A web search engine, like Google Search or Bing, takes a set of “search terms” and returns a list of web pages that are relevant to those terms (I’ll discuss what “relevant” means later). You can read more at http://thinkdast.com/searcheng, but I’ll explain what you need as we go along.
The essential components of a search engine are:
- Crawling: We’ll need a program that can download a web page, parse it, and extract the text and any links to other pages.
- Indexing: We’ll need a data structure that makes it possible to look up a search term and find the pages that contain it.
- Retrieval: And we’ll need a way to collect results from the Index and identify pages that are most relevant to the search terms.
We’ll start with the crawler. The goal of a crawler is to discover and download a set of web pages. For search engines like Google and Bing, the goal is to find all web pages, but often crawlers are limited to a smaller domain. In our case, we will only read pages from Wikipedia.
As a first step, we’ll build a crawler that reads a Wikipedia page, finds the first link, follows the link to another page, and repeats.
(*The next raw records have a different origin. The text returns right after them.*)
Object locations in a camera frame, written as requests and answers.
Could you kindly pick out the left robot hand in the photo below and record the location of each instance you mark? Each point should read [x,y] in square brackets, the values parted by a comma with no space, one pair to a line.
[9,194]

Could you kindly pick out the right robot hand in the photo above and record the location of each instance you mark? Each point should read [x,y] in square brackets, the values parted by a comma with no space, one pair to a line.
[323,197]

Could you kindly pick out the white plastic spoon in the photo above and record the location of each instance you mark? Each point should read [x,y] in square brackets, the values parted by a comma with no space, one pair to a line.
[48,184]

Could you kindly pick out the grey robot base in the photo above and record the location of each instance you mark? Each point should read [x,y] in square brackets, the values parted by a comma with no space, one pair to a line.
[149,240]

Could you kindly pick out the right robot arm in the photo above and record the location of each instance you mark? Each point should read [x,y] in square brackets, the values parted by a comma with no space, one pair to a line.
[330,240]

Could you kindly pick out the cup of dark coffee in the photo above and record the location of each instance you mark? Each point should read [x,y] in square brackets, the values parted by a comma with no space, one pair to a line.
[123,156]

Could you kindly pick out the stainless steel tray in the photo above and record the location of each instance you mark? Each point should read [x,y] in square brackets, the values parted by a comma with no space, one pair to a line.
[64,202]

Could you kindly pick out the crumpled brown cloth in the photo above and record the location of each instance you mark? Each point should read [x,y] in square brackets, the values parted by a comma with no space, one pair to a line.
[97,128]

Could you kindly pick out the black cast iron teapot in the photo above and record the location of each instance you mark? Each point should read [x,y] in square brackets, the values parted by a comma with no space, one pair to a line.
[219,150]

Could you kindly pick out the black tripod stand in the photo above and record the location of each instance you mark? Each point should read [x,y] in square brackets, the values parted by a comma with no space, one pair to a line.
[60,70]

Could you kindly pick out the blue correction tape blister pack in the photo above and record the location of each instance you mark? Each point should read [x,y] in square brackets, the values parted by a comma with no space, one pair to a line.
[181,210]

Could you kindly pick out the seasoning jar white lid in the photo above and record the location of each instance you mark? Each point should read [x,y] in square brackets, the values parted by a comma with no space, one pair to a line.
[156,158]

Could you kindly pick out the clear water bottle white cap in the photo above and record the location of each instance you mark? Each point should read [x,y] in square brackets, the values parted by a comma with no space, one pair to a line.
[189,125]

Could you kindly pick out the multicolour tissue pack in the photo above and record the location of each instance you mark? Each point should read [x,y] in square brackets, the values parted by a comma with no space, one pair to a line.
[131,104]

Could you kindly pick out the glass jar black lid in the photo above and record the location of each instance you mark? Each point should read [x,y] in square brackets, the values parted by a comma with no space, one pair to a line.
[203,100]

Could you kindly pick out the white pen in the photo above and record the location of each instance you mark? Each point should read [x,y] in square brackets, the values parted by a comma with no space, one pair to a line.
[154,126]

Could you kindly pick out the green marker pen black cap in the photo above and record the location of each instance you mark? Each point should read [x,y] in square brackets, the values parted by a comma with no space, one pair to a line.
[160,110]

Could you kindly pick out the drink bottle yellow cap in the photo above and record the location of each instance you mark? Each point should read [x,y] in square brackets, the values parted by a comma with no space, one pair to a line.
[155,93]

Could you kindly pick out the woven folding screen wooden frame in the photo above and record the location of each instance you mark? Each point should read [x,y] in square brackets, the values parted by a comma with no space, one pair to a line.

We will use this crawler to test the “Getting to Philosophy” conjecture, which states:
Clicking on the first lowercase link in the main text of a Wikipedia article, and then repeating the process for subsequent articles, usually eventually gets one to the Philosophy article.
This conjecture is stated at http://thinkdast.com/getphil, and you can read its history there.
Testing the conjecture will allow us to build the basic pieces of a crawler without having to crawl the entire web, or even all of Wikipedia. And I think the exercise is kind of fun!
In a few chapters, we’ll work on the indexer, and then we’ll get to the retriever.